_Task to complete_:
Your task is to write out exactly the lines from the line containing "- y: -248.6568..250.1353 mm" through the end of the records, inclusive at both ends.

_The input_:
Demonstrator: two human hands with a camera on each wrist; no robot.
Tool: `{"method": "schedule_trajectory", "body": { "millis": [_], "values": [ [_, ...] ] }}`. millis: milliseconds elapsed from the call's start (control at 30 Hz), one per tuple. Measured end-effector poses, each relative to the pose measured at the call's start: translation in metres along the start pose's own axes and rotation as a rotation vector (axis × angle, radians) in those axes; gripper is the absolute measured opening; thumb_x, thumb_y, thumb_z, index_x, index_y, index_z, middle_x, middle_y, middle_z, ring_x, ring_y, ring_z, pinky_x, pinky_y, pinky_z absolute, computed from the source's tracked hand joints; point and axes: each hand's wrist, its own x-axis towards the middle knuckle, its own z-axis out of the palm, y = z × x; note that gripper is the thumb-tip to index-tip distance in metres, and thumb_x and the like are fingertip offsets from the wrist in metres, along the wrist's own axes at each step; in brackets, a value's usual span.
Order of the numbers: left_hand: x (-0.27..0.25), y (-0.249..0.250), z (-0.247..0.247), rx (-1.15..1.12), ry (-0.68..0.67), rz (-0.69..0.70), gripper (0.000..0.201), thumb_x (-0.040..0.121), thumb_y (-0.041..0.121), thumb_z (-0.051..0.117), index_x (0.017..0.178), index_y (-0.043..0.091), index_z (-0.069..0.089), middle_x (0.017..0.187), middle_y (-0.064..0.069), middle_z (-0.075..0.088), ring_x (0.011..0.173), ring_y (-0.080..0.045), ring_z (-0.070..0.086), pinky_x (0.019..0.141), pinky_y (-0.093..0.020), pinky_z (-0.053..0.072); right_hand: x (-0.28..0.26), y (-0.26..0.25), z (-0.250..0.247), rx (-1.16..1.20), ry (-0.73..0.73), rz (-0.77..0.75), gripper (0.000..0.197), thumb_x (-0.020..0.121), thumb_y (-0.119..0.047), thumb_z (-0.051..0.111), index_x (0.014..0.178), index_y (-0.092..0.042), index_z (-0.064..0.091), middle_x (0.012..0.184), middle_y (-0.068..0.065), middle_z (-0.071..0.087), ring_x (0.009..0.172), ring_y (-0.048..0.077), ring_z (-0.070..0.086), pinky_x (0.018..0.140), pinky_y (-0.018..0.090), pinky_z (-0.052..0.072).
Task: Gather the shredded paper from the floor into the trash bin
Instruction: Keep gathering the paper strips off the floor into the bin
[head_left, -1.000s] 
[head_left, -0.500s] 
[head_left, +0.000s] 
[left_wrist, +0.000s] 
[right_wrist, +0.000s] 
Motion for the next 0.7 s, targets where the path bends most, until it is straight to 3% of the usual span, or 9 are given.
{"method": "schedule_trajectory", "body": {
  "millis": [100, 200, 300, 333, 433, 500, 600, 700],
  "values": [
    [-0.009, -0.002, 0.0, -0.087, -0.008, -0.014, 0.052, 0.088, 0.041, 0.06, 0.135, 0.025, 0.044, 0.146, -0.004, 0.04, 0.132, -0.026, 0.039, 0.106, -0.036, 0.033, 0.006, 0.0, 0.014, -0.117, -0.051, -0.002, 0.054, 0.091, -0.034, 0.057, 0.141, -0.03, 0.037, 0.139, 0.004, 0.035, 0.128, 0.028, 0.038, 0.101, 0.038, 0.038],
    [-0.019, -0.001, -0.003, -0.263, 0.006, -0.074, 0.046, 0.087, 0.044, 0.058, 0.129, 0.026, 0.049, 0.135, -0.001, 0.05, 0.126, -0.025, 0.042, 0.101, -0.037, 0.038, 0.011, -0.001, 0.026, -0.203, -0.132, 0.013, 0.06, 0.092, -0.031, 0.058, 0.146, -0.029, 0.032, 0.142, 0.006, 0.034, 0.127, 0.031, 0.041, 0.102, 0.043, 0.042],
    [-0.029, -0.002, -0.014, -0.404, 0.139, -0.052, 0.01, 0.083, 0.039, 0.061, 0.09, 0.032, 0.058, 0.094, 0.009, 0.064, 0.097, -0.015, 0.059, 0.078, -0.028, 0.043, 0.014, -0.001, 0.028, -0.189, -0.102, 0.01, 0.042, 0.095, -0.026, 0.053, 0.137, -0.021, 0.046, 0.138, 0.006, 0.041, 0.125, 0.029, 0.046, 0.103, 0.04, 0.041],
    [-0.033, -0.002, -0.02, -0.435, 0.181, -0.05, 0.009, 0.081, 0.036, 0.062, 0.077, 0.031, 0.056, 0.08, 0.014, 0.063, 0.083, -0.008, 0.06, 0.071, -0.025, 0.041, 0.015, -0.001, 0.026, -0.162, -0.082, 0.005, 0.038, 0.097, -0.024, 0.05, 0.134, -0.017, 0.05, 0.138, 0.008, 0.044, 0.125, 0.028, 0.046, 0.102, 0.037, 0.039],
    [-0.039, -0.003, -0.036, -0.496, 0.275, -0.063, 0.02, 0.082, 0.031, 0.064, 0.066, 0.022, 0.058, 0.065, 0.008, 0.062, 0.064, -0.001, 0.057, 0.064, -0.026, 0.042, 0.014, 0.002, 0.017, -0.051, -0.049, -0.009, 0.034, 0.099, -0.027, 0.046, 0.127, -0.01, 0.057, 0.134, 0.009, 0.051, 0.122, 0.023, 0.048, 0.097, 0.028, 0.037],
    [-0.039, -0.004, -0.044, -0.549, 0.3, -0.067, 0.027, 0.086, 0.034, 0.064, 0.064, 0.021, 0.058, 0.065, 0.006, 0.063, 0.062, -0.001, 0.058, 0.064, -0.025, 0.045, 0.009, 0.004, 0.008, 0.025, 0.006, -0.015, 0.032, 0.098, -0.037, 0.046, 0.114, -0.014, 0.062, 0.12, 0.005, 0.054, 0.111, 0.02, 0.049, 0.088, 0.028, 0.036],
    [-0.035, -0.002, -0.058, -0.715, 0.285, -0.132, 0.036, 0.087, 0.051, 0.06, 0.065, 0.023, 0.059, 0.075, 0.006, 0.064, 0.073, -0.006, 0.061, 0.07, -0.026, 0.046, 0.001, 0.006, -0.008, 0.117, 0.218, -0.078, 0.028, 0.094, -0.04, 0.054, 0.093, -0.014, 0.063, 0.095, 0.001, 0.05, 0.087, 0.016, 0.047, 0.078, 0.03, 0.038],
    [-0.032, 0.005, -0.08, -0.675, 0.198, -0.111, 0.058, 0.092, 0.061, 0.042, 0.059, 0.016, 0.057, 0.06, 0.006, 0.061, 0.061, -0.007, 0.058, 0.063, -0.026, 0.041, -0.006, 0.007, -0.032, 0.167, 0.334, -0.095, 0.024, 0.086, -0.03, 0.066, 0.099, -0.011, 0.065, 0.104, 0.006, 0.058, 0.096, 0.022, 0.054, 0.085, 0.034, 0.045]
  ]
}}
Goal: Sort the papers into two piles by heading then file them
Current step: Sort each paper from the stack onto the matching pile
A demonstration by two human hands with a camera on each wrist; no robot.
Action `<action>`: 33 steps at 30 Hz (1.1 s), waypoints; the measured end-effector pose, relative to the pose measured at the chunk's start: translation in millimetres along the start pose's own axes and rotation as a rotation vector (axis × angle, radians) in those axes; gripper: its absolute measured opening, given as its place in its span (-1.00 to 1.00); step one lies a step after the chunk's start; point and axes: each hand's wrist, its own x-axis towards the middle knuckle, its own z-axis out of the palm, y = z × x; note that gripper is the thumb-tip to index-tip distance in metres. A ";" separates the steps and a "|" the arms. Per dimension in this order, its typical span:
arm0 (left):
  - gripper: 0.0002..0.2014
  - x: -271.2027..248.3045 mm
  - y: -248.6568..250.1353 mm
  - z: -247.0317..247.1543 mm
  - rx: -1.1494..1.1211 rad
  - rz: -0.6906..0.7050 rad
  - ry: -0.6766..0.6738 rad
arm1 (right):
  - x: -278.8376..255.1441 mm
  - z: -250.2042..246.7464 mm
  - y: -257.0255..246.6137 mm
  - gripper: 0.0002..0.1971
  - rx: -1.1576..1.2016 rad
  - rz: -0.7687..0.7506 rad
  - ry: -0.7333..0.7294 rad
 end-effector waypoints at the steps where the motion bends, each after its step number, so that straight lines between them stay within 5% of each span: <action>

_The completed task_:
  - y: -248.6568..250.1353 mm
  - z: -247.0317..247.1543 mm
  - rx: -1.1494..1.1211 rad
  - rz: -0.6906..0.7050 rad
  - ry: -0.6766..0.6738 rad
arm1 (right):
  - x: -278.8376..255.1441 mm
  - z: -250.2042..246.7464 mm
  - y: -257.0255..246.6137 mm
  - gripper: 0.0002..0.1971
  - rx: -1.1576..1.2016 rad
  - rz: -0.7687..0.7506 rad
  - ry: -0.7333..0.7294 rad
 end-effector waypoints at the steps where the motion bends, each after its step number, so that straight lines between them stay within 5% of each span: <action>

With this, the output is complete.